═════ Data segment
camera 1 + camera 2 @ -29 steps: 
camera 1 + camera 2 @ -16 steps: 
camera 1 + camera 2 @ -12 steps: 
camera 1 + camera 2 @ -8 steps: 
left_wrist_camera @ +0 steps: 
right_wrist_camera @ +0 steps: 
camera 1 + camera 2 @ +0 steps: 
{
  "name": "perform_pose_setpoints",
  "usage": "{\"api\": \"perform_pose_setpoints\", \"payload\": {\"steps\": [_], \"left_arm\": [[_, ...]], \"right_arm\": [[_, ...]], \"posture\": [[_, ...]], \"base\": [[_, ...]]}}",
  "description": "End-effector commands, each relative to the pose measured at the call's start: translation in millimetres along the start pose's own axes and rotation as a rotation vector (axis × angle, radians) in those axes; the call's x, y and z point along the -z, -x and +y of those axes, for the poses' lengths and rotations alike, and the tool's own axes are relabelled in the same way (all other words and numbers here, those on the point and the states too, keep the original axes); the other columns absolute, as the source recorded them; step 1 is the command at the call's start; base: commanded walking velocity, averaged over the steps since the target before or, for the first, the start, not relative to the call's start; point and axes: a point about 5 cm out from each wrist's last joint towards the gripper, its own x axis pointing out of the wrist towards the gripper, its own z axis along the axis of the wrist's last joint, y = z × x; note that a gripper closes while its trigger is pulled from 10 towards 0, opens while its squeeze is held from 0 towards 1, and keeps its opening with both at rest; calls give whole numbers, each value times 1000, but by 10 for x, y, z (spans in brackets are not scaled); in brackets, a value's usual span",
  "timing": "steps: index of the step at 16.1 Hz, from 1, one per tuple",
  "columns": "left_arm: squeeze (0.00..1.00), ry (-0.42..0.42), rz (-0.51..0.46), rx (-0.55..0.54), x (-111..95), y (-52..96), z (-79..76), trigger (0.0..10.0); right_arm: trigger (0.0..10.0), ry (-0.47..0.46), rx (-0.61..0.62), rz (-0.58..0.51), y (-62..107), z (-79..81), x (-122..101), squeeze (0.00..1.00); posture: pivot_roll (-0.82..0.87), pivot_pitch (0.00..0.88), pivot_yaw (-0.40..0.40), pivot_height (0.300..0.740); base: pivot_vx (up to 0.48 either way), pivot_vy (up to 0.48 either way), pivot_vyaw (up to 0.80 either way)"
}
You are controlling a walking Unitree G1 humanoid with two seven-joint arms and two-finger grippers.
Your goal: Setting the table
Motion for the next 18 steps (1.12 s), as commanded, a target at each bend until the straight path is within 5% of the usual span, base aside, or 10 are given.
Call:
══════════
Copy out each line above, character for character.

camera 1 + camera 2 @ -29 steps: 
camera 1 + camera 2 @ -16 steps: 
camera 1 + camera 2 @ -12 steps: 
camera 1 + camera 2 @ -8 steps: 
left_wrist_camera @ +0 steps: 
right_wrist_camera @ +0 steps: 
camera 1 + camera 2 @ +0 steps: 
{
  "name": "perform_pose_setpoints",
  "usage": "{\"api\": \"perform_pose_setpoints\", \"payload\": {\"steps\": [_], \"left_arm\": [[_, ...]], \"right_arm\": [[_, ...]], \"posture\": [[_, ...]], \"base\": [[_, ...]]}}",
  "description": "End-effector commands, each relative to the pose measured at the call's start: translation in millimetres along the start pose's own axes and rotation as a rotation vector (axis × angle, radians) in those axes; the call's x, y and z point along the -z, -x and +y of those axes, for the poses' lengths and rotations alike, and the tool's own axes are relabelled in the same way (all other words and numbers here, those on the point and the states too, keep the original axes); the other columns absolute, as the source recorded them; step 1 is the command at the call's start; base: commanded walking velocity, averaged over the steps since the target before or, for the first, the start, not relative to the call's start; point and axes: a point about 5 cm out from each wrist's last joint towards the gripper, its own x axis pointing out of the wrist towards the gripper, its own z axis along the axis of the wrist's last joint, y = z × x; note that a gripper closes while its trigger is pulled from 10 towards 0, opens while its squeeze is held from 0 towards 1, and keeps its opening with both at rest; calls give whole numbers, each value times 1000, but by 10 for x, y, z (spans in brackets are not scaled); in brackets, a value's usual span",
  "timing": "steps: index of the step at 16.1 Hz, from 1, one per tuple",
  "columns": "left_arm: squeeze (0.00..1.00), ry (-0.42..0.42), rz (-0.51..0.46), rx (-0.55..0.54), x (-111..95), y (-52..96), z (-79..76), trigger (0.0..10.0); right_arm: trigger (0.0..10.0), ry (-0.47..0.46), rx (-0.61..0.62), rz (-0.58..0.51), y (-62..107), z (-79..81), x (-122..101), squeeze (0.00..1.00); posture: pivot_roll (-0.82..0.87), pivot_pitch (0.00..0.88), pivot_yaw (-0.40..0.40), pivot_height (0.300..0.740); base: pivot_vx (up to 0.48 either way), pivot_vy (up to 0.48 either way), pivot_vyaw (up to 0.80 either way)"
}
You are controlling a walking Unitree G1 humanoid with two seven-joint arms and two-finger grippers.
Your goal: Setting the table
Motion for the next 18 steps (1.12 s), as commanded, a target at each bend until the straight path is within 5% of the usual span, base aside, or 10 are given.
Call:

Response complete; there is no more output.